→ THE TASK
What lines in the material hold the string "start"? Return every one of them.

→ DATASET EXTRACT

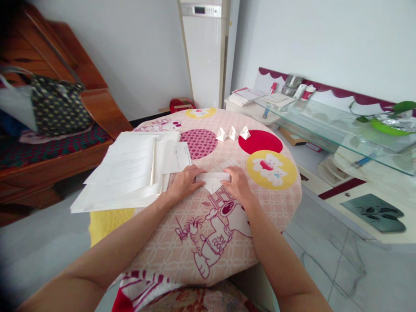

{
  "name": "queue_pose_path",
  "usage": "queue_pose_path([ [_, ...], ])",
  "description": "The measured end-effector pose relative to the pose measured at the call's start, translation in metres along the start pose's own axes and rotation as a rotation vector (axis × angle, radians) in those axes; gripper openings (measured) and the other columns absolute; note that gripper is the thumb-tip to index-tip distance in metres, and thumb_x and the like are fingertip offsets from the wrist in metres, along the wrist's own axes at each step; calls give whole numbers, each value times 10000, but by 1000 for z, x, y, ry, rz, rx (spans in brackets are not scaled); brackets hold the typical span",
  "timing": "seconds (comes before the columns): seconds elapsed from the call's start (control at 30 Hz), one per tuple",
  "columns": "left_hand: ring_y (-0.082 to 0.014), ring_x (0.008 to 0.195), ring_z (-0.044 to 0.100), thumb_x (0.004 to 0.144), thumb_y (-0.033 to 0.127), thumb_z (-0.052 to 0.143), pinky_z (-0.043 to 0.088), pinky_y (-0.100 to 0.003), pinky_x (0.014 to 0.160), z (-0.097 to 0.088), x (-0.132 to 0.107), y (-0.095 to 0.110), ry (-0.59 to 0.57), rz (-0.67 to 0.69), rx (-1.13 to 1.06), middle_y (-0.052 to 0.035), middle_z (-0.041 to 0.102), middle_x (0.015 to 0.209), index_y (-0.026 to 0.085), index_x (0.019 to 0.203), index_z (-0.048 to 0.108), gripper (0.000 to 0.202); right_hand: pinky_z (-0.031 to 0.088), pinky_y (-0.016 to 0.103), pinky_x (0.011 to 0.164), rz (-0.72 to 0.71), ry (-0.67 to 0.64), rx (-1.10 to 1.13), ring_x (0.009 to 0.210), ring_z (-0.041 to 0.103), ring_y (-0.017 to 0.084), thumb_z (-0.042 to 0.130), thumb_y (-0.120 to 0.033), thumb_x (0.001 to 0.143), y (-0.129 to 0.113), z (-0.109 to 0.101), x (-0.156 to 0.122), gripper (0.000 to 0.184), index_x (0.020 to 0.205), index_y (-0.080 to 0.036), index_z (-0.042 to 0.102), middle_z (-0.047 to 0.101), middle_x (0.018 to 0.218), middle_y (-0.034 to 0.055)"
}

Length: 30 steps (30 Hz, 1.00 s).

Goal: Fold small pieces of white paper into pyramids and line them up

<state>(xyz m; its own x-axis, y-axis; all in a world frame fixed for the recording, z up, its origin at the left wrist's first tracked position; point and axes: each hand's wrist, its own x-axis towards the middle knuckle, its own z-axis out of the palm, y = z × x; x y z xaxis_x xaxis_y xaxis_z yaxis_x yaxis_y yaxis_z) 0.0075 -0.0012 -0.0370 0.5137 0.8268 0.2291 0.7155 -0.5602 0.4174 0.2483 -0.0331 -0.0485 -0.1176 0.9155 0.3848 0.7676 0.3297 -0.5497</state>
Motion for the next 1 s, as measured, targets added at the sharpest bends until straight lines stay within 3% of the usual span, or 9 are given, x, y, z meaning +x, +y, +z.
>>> queue_pose_path([
  [0.17,-207,866,621,784,236,739,499,-331,838,-6,1,1,-41,-114,-92,-55,673,969,176,1016,711,241,460,487,1035,61,-19,160,1191,621,336,778,-222,649,5,0,1,401,1048,-192,738,680,1294,150],
  [0.27,-190,779,607,756,239,740,468,-305,752,-11,1,4,-58,-169,-133,-42,680,893,160,954,717,215,504,447,936,108,-48,235,1039,673,304,779,-263,641,2,-6,1,362,995,-206,731,743,1123,94],
  [0.43,-136,620,527,752,234,709,388,-265,634,-18,0,7,-66,-224,-271,27,600,668,165,865,722,133,521,364,766,235,-96,503,835,694,252,801,-368,652,-6,-11,2,459,1058,-170,720,762,923,72],
  [0.53,-122,600,497,730,256,718,361,-246,591,-18,-2,5,-56,-218,-420,41,574,637,162,886,735,182,495,312,652,351,-98,713,693,667,205,799,-384,665,-12,-10,2,518,1122,-159,703,749,804,48],
  [0.63,-115,597,479,722,298,724,341,-229,555,-16,-3,2,-76,-208,-595,40,562,630,153,885,738,218,459,281,587,429,-89,851,603,616,167,824,-372,612,-19,-10,2,464,1012,-155,735,720,720,20],
  [0.77,-107,605,484,709,327,739,340,-215,535,-13,-4,1,-120,-217,-788,24,576,649,135,852,722,240,435,274,541,517,-62,937,539,555,140,853,-366,535,-26,-11,3,336,764,-156,724,664,630,0],
  [0.93,-100,590,481,681,340,767,345,-210,520,-13,-5,4,-117,-231,-892,25,574,642,129,823,712,260,447,270,578,525,-51,1007,592,591,154,853,-300,514,-26,-11,3,418,893,-160,744,695,696,6],
  [1.0,-92,573,467,672,333,772,337,-207,512,-13,-5,5,-121,-225,-913,32,563,626,128,804,708,252,403,257,546,513,-87,952,562,555,140,840,-316,543,-23,-10,1,339,821,-151,739,656,646,-4],
])
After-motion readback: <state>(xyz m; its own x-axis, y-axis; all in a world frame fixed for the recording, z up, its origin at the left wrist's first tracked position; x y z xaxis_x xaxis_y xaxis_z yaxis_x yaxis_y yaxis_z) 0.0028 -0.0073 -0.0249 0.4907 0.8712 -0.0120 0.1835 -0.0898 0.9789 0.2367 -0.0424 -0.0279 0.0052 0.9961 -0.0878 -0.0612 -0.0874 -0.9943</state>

→ ANSWER TO THIS EXERCISE
  "description": "The measured end-effector pose relative to the pose measured at the call's start, translation in metres along the start pose's own axes and rotation as a rotation vector (axis × angle, radians) in those axes; gripper openings (measured) and the other columns absolute; note that gripper is the thumb-tip to index-tip distance in metres, and thumb_x and the like are fingertip offsets from the wrist in metres, along the wrist's own axes at each step; calls give whole numbers, each value times 10000, but by 1000 for z, x, y, ry, rz, rx (spans in brackets are not scaled); brackets hold the typical span",
  "timing": "seconds (comes before the columns): seconds elapsed from the call's start (control at 30 Hz), one per tuple",

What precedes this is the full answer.